Hope rekindles among Bahrain's Jews following Israel deal announcement
Sep 14, 2020
Manana [Bahrain], September 14 : With Bahrain and Israel announcing normalisation of ties, Jews in the Arab state are planning to revive the declining community- including refurbishing the sole synagogue in the capital Manana, which was burnt down in the aftermath of the 1948 Arab-Israeli war.
Leader of the Jewish community in Bahrain, Ebrahim Nonoo told Al Arabiya English "the agreement changes everything." While the majority of Jewish families in Bahrain fled the country in the aftermath of 1948 war, the Nonoo family stayed back.

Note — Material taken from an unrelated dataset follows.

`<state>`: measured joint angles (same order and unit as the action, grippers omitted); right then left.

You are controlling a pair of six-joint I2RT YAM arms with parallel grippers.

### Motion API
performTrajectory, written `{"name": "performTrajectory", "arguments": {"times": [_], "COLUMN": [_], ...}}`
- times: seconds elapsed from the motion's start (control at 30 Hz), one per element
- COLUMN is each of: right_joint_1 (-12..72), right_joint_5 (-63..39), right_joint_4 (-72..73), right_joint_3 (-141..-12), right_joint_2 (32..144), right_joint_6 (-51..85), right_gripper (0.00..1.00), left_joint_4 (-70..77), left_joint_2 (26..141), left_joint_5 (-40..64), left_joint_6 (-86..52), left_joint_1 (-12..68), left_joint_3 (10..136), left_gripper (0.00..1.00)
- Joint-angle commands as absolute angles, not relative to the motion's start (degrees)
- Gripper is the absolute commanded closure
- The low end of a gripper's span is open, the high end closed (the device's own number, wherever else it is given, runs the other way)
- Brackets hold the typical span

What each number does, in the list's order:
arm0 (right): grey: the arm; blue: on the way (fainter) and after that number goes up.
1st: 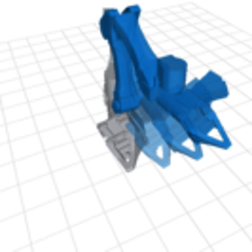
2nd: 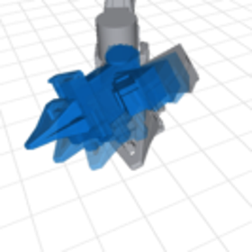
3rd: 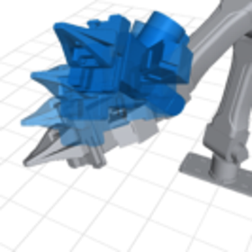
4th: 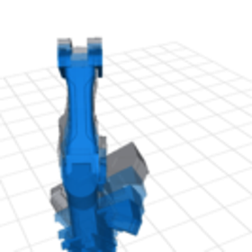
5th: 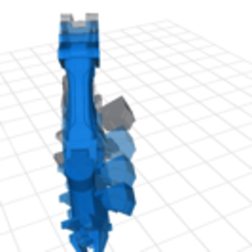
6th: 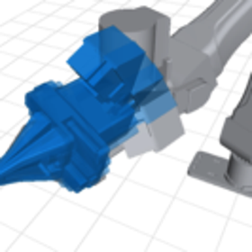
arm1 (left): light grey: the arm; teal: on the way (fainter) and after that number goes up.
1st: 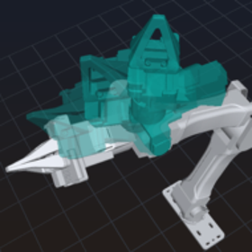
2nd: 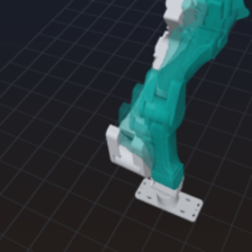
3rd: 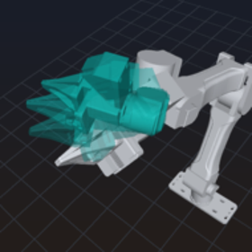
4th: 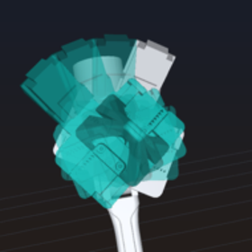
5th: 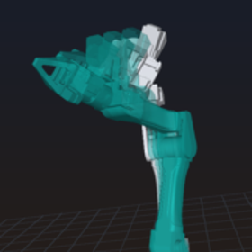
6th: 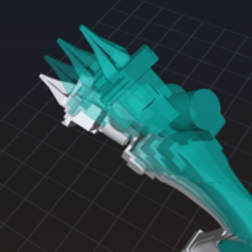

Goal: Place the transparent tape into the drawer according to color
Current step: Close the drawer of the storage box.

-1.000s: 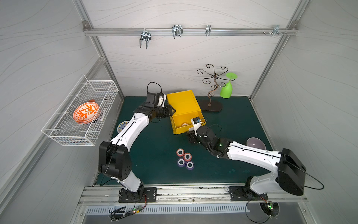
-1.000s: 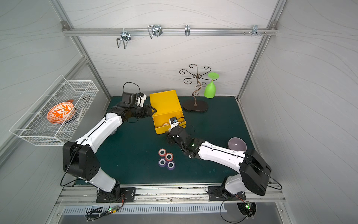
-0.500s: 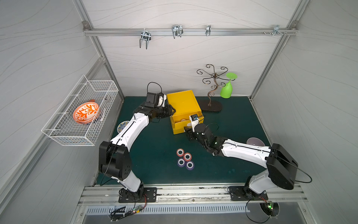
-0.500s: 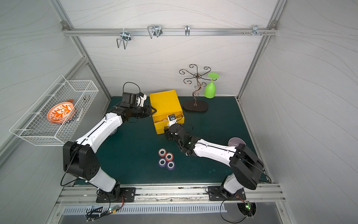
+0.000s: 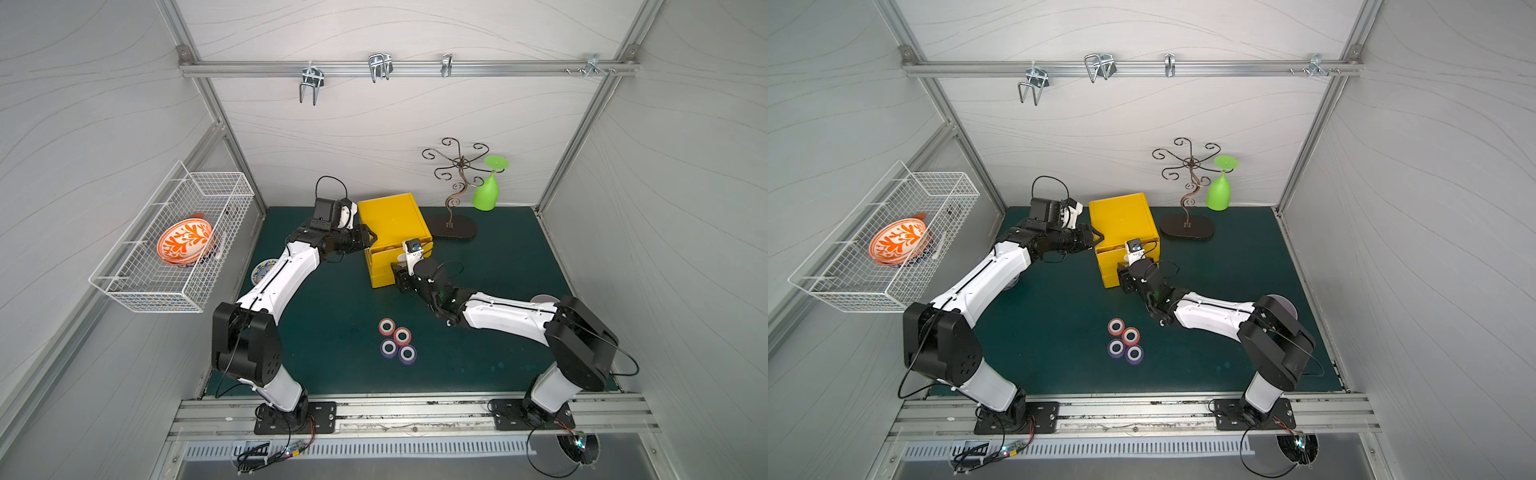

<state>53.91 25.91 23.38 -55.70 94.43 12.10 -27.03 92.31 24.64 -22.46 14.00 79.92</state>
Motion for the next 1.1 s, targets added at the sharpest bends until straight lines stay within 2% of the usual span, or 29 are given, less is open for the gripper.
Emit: {"name": "performTrajectory", "arguments": {"times": [0.0,0.5,0.67,0.9,1.07], "right_joint_1": [53.4,53.3,53.3,52.8,52.1], "right_joint_5": [26.1,27.2,26.7,26.5,26.6], "right_joint_4": [27.6,29.7,31.2,35.0,39.5], "right_joint_3": [-57.8,-57.9,-52.6,-46.3,-45.5], "right_joint_2": [96.2,97.6,95.1,93.6,96.7], "right_joint_6": [11.1,10.4,11.2,12.3,11.4], "right_gripper": [0.35,0.34,0.31,0.19,0.18], "left_joint_4": [-28.5,-28.1,-28.1,-28.1,-28.1], "left_joint_2": [93.7,93.9,93.9,93.8,93.8], "left_joint_5": [25.2,26.6,26.7,26.9,27.1], "left_joint_6": [-20.7,-20.8,-20.9,-20.8,-20.9], "left_joint_1": [14.2,14.2,14.2,14.2,14.1], "left_joint_3": [80.2,79.5,79.5,79.3,79.2], "left_gripper": [0.51,0.52,0.51,0.51,0.5]}}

"We are hoping to create a functioning synagogue with a rabbi," said Ebrahim, a businessman who previously served as the first Jewish member in Bahrain's parliament.
Bahrain is home to the only indigenous Jewish community in the Gulf, which numbers about 50 to 60 people. In addition, the Jewish community in the country also includes a number of expats.
There has not been an acting rabbi in Bahrain for over 40 years.
"I have a strong feeling that the community will grow now that the normalization is in place," Ebrahim was quoted as saying in Al Arabiya English.
The hope in Jewish community rekindled after Bahraini King Hamad bin Isa Al Khalifa officially announced a ties normalisation agreement in a trilateral phone conversation with US President Donald Trump and Israeli Prime Minister Benjamin Netanyahu.
While Ebrahim and his family could have left the country at any time to become citizens of Israel but they chose to stay in Bahrain.
"I really do consider myself a Bahraini. It wasn't the Bahrainis that took objection to the Jews after 1948. The backlash was mostly from a group of foreign workers in the country," said Nonoo, adding that the Bahraini leadership has always protected the Jewish minority.
The family hopes that the children of Jews to left for Israel will be able to return.
"Now the children of the Jews who left for Israel will be able to return and visit the houses where their parents used to live," said Nonoo.
The Jewish synagogue, which was burnt down after the 1948 war, was rebuilt in the 1980's by Ebrahim's father and is now being refurbished.
"For me as a Jew, it will be a very heartening thing to be a guide for Jewish visitors from Israel," he said.
This Friday will mark the start of the Jewish New Year, Rosh Hashanah, but Nonoo said it feels like a new era.
"The Jewish community here always felt 'oh dear, our kids won't stay here' - but this changes everything," he said.